Search Unity

How would one render objects behind all others, like a backdrop?

Discussion in 'Shaders' started by Nyxton, Mar 30, 2017.

  1. Nyxton

    Nyxton

    Joined:
    Mar 30, 2017
    Posts:
    2
    Alright, so I posted this on Reddit already, but I figured it wouldn't hurt to post here, too.

    How would one render objects behind all others, like a backdrop?

    Render Queue, right? That's what I was told, but apparently, 'tis a lie, as Unity seems to be determined to prove.

    Alright, so I made a skydome, using an Additive Particle shader. Does it act as its own sky? No, it adds additional effects I'd like to have to the plain procedural skybox. Simple, right?

    So it looks fine. Great, actually. At least to me, that's subjective. Anywho, the next step was to make sure it was rendered behind everything else so that it wasn't rendered as clipping through things in the distance. And I.. kinda pulled it off?

    However, as you can tell by the images attached, it's not quite there. In Scene view, it looks exactly how I'd like it. In Game view, however.. no.. not at.. GET IT OUT!!

    anywho..

    Right, so.. how do I get that Additive Particle shader to simply render behind the world geometry, but still in front of the actual skybox?

    Edit: Other information: Taking the render queue on the sphere makes the sphere render in front of the skybox, but also clipping through geometry, which rather implies that the skybox is rendered at 2500.

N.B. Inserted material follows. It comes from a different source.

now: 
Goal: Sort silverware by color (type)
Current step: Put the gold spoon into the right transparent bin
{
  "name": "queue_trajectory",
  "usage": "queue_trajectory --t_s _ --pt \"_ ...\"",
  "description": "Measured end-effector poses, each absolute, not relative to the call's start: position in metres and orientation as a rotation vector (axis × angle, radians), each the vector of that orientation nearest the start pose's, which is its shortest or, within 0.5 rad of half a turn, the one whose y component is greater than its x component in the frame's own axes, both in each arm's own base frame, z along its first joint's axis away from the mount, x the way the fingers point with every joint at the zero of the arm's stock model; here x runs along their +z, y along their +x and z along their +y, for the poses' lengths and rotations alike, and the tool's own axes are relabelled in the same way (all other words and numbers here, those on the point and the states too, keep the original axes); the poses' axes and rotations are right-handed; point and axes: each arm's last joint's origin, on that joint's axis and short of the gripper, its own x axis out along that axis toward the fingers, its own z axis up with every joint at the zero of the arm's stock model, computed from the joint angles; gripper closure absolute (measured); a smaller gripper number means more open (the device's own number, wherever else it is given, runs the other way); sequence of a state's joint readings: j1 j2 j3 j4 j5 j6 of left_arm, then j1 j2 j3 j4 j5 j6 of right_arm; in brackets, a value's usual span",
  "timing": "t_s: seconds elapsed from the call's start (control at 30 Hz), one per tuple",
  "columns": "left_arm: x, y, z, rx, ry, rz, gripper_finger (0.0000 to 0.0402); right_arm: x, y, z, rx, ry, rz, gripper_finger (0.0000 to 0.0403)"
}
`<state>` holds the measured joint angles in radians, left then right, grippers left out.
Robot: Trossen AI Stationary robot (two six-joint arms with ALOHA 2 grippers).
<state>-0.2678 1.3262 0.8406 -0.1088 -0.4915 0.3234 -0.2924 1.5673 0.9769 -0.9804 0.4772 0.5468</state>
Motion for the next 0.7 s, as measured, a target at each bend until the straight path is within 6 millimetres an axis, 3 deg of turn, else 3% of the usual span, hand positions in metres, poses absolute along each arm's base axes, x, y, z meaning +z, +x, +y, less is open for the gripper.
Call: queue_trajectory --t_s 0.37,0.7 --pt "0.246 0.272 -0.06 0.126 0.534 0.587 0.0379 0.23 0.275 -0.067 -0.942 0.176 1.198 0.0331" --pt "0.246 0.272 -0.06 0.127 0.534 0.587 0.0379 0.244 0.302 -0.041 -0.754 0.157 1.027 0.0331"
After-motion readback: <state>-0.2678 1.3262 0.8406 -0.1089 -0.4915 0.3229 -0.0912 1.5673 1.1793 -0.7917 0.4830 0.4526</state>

    However, when I look at the skybox material (which is just a clone of the procedural skybox), it's rendering on 1000..

    Edit 2: No, there are no culling masks on the camera, it's set to render everything.
     

    Attached Files:

    • 1.PNG
      1.PNG
      File size:
      479.9 KB
      Views:
      1,475
    • 2.PNG
      2.PNG
      File size:
      473.4 KB
      Views:
      1,410
    • 3.PNG
      3.PNG
      File size:
      223.8 KB
      Views:
      1,385
    • 4.PNG
      4.PNG
      File size:
      286.1 KB
      Views:
      1,336
  2. bgolus

    bgolus

    Joined:
    Dec 7, 2012
    Posts:
    12,336
    The render queue set on the skybox shader / material is ignored for any skybox rendered using using the skybox material set in the lighting settings. In scene view it renders first, before anything else (effectively render queue 0), and in Unity 4 and prior it also had this behavior. As of Unity 5 the default skybox is relatively expensive, so it renders between render queues 2500 and 2501 (between the change from opaque and transparent queue ranges). It does so by rendering with a unique transform matrix that centers the sky on the camera scaled by the far clipping plane (so it's as far away as possible). The result is it renders behind anything that's previously rendered to the zbuffer, but if you have anything that's transparent (like your additive particle shader sky gradient) it'll just draw on top of that.

    Here are a few solutions: Draw the skybox yourself, or draw your "background" objects in the transparent queues. The first one isn't so straight forward if you want to use the built in procedural sky shader as Unity uses a specially tessellated mesh that's not available. The second method can be done by just scaling the object you want to be "in the background" large enough, or by using a shader that does the same. Just manually scaling the object is the easier way to go though, as using a shader to scale it can make it hard to select and cause it to disappear when you don't expect it to since the actual object isn't scaled so the camera might cull it when the CPU side things it's out of view.
     
  3. Nyxton

    Nyxton

    Joined:
    Mar 30, 2017
    Posts:
    2
    Really good information here. The solution I went with, however, is using a second camera at Depth -1, that just renders the skybox and gradient. And stars. By the way, there's also stars. The main camera renders Depth Only, with everything but the spheres, so it works out pretty well.

    Turned out pretty well, I think:
     
    Agent0023 likes this.
  4. marcospgp

    marcospgp

    Joined:
    Jun 11, 2018
    Posts:
    194
    Posting here because this is #1 result on Google for "unity how to render object behind everything else"

    I was trying to make this work for hours, but only finally managed to do it by disabling "depth priming" in URP renderer settings.

    Now my shader graph based shader can make objects display behind everything else by disabling depth write.

    I was trying to avoid a second camera by all means due to the added complexity and and likely also computational demand.